I have a BS in electrical engineering, over 23 years of experience, and I am currently employed as a lead engineer in a company that makes industrial control systems. In other words, I design industrial controls and rugged industrial computers for a living. I have extensive experience in power and grounding, as well as hardware and software design. You should choose whose technical knowledge you insult a bit more carefully next time.

You will make a bit less of a fool out of yourself if you spend less time assuming that everyone else is an idiot and more time carefully reading what I’ve said and perhaps do a bit of reading up on the subjects involved.

Then you read numbers on each power label before posting. The purpose of a power supply: to create rock solid DC voltages even when AC varies as much as 85 to 265 volts. If an engineer, you knew AC voltage variations do not cause disk drive failure or any other electronics damage. Even a power controller inside every PC will not let its CPU execute when voltages are anything but rock solid stable.

Your first two paragraphs identified, without doubt, insufficient hardware knowledge. Somehow an EE for 23 years. But does not know what a power supply does … as even defined in Intel’s ATX Standards?

Neither power strip nor UPS claim protection. As demonstrated in posts devoid of any manufacturer numeric specifications. No numbers for one simple reason. Even the manufacturer does not claim that protection.

OP can learn the difference between an engineer who includes technical numbers with every post - the always required reasons why. Verses claims made only with subjective reasoning. And accusations (also without numbers) so technically erroneous as to only be wild speculation.

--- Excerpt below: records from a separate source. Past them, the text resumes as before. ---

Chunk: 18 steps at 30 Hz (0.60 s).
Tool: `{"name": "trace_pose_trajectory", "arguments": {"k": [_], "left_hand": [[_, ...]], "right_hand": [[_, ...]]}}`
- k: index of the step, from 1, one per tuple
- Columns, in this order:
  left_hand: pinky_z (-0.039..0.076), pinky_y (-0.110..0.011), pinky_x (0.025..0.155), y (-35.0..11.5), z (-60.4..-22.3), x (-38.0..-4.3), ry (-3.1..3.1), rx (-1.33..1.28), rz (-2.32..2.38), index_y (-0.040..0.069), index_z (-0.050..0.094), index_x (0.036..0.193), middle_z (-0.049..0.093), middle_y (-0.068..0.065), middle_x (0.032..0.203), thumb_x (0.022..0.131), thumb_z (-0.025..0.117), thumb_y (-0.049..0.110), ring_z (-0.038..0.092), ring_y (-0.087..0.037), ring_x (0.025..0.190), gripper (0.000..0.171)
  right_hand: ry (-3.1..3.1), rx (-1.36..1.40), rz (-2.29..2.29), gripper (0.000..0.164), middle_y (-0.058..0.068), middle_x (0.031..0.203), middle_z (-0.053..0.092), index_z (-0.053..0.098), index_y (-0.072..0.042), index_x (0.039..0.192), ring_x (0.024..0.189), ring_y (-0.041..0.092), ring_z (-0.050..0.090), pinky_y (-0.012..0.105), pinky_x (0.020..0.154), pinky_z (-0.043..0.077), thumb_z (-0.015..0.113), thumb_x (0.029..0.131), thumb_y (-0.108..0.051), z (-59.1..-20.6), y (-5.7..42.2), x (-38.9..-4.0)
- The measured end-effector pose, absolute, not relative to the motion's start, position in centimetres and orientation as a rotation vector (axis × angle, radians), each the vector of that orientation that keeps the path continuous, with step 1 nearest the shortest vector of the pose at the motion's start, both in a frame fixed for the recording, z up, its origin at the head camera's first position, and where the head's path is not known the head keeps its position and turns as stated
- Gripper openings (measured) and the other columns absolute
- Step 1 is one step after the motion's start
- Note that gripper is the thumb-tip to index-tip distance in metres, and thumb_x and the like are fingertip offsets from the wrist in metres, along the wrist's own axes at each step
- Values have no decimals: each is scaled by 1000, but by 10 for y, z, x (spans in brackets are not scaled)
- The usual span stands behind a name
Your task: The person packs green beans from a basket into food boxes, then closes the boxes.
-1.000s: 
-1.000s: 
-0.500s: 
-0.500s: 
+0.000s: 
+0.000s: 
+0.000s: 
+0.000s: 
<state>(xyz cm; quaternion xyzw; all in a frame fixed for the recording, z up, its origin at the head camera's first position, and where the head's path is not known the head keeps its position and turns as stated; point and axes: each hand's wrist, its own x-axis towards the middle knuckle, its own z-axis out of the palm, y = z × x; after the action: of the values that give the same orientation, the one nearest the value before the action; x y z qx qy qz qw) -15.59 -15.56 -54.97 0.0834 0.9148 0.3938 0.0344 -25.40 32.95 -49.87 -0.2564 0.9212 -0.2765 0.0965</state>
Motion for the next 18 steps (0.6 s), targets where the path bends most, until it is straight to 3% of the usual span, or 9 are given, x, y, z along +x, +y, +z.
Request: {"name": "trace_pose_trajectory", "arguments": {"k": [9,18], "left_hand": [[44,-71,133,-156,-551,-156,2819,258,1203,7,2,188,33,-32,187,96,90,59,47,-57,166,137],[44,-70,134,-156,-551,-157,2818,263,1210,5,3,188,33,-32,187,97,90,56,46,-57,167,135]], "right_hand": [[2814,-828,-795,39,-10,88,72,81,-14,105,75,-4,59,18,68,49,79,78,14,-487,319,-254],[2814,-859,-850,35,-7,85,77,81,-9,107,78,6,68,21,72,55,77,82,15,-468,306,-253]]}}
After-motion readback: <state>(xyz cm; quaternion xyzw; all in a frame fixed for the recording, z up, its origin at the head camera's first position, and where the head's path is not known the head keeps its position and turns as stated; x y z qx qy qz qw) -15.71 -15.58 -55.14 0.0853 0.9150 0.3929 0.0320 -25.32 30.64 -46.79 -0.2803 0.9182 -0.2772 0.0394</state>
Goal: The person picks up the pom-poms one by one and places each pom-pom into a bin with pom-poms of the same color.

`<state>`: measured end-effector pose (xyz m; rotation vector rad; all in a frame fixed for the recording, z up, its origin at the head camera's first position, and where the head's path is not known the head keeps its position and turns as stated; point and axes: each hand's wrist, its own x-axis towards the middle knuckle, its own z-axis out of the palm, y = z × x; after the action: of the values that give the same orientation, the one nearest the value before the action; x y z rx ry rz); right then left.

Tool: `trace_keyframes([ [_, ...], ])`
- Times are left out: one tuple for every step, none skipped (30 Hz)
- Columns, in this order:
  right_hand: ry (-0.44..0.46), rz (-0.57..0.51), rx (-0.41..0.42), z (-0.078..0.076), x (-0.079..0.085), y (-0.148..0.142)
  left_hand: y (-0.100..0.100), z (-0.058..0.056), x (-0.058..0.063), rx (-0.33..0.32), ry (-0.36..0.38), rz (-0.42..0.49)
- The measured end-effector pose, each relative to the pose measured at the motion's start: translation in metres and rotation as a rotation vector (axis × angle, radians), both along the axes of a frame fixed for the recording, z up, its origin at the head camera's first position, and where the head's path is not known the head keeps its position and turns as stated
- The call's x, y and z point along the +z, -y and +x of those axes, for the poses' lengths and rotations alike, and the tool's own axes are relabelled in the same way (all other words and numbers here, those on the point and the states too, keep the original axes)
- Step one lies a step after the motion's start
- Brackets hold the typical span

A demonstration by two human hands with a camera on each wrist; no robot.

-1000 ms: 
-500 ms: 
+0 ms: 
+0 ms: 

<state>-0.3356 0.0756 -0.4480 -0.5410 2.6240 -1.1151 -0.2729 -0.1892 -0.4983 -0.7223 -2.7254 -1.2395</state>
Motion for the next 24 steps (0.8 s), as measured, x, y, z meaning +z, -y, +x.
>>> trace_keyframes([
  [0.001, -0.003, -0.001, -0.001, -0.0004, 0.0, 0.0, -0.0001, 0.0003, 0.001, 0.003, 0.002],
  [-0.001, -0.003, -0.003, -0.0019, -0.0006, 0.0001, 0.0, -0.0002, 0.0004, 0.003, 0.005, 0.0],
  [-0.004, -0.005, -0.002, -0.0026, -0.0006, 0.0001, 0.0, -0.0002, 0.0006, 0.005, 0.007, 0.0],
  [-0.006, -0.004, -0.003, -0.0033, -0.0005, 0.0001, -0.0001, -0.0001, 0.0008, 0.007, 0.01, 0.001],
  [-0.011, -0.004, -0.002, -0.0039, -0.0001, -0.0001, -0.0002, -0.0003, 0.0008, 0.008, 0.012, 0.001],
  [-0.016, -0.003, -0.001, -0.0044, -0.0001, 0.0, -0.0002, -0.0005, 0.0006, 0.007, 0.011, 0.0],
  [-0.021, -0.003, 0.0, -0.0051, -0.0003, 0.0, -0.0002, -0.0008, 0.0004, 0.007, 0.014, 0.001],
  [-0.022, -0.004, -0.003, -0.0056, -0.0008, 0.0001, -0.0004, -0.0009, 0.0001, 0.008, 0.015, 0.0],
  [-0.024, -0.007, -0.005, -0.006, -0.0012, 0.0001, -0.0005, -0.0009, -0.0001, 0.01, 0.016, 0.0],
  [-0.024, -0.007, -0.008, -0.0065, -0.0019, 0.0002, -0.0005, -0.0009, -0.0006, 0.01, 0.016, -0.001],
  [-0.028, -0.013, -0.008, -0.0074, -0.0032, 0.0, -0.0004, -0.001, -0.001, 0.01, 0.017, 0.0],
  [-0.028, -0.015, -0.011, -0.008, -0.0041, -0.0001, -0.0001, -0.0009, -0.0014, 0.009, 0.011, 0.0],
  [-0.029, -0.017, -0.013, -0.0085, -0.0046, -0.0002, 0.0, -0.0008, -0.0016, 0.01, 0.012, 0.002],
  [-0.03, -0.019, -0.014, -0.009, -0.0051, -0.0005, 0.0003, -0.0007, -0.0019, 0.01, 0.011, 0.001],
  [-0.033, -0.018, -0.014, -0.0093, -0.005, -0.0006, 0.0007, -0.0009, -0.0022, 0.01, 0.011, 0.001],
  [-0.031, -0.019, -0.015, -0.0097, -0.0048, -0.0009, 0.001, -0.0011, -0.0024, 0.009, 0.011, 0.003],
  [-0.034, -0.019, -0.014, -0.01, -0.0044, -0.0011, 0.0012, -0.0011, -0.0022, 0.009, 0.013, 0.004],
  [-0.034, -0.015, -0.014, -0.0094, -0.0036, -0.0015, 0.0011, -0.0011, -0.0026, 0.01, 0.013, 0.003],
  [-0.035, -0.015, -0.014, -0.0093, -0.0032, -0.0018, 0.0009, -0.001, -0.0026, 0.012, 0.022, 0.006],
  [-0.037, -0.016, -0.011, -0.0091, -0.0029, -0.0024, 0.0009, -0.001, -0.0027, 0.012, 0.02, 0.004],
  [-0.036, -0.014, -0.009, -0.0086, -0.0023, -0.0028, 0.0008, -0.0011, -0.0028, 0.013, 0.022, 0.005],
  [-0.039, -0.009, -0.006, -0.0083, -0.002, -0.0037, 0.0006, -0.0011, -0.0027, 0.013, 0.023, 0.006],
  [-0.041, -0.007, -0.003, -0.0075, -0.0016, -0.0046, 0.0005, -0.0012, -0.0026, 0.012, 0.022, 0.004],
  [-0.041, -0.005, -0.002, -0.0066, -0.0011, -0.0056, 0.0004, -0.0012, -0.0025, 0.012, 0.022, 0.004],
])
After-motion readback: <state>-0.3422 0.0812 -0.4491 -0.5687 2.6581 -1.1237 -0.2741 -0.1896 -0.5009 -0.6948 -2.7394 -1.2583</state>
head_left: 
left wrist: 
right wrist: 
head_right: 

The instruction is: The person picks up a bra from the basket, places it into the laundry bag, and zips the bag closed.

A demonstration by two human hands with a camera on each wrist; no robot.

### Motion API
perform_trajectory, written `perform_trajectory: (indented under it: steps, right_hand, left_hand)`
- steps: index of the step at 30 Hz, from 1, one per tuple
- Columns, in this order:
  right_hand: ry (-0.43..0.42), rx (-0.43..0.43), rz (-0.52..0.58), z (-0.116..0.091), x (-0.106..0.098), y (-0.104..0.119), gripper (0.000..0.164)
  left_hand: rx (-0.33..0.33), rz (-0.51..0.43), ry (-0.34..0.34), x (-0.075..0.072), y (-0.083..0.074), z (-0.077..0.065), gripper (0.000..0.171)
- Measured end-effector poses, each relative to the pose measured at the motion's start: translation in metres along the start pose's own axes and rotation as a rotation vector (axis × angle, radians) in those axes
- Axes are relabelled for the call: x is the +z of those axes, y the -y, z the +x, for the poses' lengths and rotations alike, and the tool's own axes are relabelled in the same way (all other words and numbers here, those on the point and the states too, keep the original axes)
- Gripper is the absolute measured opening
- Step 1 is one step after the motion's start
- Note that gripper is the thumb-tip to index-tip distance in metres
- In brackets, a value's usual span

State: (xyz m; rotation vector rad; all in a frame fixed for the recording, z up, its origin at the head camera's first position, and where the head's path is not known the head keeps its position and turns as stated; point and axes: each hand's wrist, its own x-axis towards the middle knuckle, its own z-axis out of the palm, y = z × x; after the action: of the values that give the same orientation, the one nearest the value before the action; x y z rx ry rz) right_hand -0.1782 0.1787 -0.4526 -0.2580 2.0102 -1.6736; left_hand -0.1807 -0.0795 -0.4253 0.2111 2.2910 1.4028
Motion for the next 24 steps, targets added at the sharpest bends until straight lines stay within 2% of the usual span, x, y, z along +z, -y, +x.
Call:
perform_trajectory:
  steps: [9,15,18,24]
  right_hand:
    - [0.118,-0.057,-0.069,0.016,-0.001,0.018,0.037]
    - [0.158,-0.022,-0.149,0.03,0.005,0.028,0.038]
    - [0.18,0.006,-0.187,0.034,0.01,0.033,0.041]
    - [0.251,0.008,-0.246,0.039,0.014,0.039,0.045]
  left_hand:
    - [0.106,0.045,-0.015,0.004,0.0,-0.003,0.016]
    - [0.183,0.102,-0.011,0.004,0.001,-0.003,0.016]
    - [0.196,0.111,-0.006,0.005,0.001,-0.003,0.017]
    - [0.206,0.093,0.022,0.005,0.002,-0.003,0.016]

OP can further protect both computers with one properly earthed ‘whole house’ protector from a list of responsible companies. And can protect her expensive power strip from a potential fire as demonstrated previously in these pictures.

What is your education and experience, westom? You are very quick to insult mine while providing nothing of your own.

Sorry for hijacking your thread. I was just saying that was a feature of your surge protector, so you know if it’s stopped working, and know to replace it.

That’s OK, I was done using it anyhow. :slight_smile: Carry on.